Voici les débuts vus et racontés par son leader de l’époque.


Epoque foisonnante où tout était à concevoir et construire dans ce domaine à peine esquissé de la mise en forme des matériaux.

Pierre Baqué, stimulé par la dynamique d’innovation de la Direction de l’Ecole des Mines de Paris, définit avec son acolyte, Pierre Avenas, la stratégie et les axes de recherche du nouveau centre, CEMEF.
En 1974, le CEMEF compte 26 personnels scientifiques et 13 techniciens et administratifs. C’est déjà un centre de belle taille.

Le rapport d’activité de l’Ecole des Mines de Paris de l’année indique :
Le Centre de Mise en Forme des Matériaux a été créé à partir des Groupes Mise en Forme et Matériaux Polymériques du Centre des Matériaux. Ses recherches portent sur les procédés de transformation des matériaux, qui font passer du lingot de métal et de la poudre de polymère à une pièce finie.

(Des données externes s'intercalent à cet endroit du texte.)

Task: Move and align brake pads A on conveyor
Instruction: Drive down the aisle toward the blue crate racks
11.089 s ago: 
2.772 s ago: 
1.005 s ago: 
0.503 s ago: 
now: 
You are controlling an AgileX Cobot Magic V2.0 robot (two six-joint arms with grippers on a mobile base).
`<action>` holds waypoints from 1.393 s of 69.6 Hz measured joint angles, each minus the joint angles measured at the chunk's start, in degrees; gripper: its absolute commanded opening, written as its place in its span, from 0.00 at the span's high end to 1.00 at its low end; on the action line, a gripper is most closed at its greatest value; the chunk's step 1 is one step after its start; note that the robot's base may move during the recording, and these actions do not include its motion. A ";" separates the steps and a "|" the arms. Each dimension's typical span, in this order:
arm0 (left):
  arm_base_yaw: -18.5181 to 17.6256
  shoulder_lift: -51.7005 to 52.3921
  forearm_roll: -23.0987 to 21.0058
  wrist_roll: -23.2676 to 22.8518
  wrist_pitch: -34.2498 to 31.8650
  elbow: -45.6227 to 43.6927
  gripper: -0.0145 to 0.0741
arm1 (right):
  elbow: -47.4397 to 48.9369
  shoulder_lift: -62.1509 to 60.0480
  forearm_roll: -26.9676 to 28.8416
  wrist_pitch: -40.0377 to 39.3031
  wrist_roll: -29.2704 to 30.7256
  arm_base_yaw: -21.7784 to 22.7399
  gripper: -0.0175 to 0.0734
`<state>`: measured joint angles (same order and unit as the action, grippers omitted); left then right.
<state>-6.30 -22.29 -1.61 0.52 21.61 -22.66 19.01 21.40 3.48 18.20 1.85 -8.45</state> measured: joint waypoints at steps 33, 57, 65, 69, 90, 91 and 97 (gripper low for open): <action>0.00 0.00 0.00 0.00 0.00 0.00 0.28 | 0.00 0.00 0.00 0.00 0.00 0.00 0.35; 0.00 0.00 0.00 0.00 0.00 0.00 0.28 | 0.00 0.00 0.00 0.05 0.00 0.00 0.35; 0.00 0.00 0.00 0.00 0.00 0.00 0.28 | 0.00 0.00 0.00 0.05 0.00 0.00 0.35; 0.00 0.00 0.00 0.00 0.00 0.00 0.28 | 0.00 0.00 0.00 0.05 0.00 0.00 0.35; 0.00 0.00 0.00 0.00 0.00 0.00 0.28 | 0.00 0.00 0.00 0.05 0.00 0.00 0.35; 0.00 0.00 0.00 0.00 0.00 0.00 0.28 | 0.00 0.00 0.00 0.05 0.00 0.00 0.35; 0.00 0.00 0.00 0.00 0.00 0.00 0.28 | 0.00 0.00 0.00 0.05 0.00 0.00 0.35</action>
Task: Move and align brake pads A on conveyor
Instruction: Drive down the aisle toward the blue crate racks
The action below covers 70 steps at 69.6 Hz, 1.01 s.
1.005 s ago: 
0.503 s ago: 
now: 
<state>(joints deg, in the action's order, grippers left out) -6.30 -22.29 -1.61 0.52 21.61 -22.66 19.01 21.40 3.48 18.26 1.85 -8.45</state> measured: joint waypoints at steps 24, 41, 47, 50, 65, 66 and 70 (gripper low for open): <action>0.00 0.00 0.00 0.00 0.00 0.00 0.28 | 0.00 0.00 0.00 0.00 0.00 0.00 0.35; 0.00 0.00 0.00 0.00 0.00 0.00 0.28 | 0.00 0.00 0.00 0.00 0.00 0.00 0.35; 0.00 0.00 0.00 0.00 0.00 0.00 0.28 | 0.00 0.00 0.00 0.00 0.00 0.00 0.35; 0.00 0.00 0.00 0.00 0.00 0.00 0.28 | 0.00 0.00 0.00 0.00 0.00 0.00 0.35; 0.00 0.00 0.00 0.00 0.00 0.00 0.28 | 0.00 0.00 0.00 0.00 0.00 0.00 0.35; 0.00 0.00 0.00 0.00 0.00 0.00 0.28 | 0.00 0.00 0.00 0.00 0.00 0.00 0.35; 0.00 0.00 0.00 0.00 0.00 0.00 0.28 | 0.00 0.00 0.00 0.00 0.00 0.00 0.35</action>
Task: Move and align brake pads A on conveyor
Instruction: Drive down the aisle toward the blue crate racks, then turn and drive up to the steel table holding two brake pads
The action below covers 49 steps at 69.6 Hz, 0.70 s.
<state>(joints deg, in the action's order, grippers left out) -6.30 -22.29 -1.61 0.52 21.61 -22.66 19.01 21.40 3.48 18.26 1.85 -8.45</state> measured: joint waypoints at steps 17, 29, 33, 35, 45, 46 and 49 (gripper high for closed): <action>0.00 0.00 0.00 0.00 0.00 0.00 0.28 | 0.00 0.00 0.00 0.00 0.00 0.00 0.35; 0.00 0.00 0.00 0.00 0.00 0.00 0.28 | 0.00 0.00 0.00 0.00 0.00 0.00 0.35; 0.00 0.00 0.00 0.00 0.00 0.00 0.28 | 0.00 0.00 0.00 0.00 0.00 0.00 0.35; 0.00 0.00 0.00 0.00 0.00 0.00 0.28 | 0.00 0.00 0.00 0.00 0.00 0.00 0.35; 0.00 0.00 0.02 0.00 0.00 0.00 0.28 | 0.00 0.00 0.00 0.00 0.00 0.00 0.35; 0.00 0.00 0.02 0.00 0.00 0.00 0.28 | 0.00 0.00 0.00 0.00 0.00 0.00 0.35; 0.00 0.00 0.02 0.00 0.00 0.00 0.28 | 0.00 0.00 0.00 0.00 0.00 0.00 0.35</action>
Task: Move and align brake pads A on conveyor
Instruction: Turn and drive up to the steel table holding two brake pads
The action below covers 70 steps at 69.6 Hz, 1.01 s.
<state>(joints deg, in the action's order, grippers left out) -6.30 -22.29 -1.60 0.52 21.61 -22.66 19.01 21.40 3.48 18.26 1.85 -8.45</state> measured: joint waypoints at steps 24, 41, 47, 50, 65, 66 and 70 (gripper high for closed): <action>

La structure scientifique du centre résulte de la diversité des problèmes rencontrés au cours de ces opérations :

  • la matière s’écoule, les outils doivent résister = axe thermomécanique des milieux continus
  • la matière cristallise, recristallise ou se texture = axe relations écoulement-cristallisation
  • la matière frotte sur les outils = axe frottement, lubrification, usure.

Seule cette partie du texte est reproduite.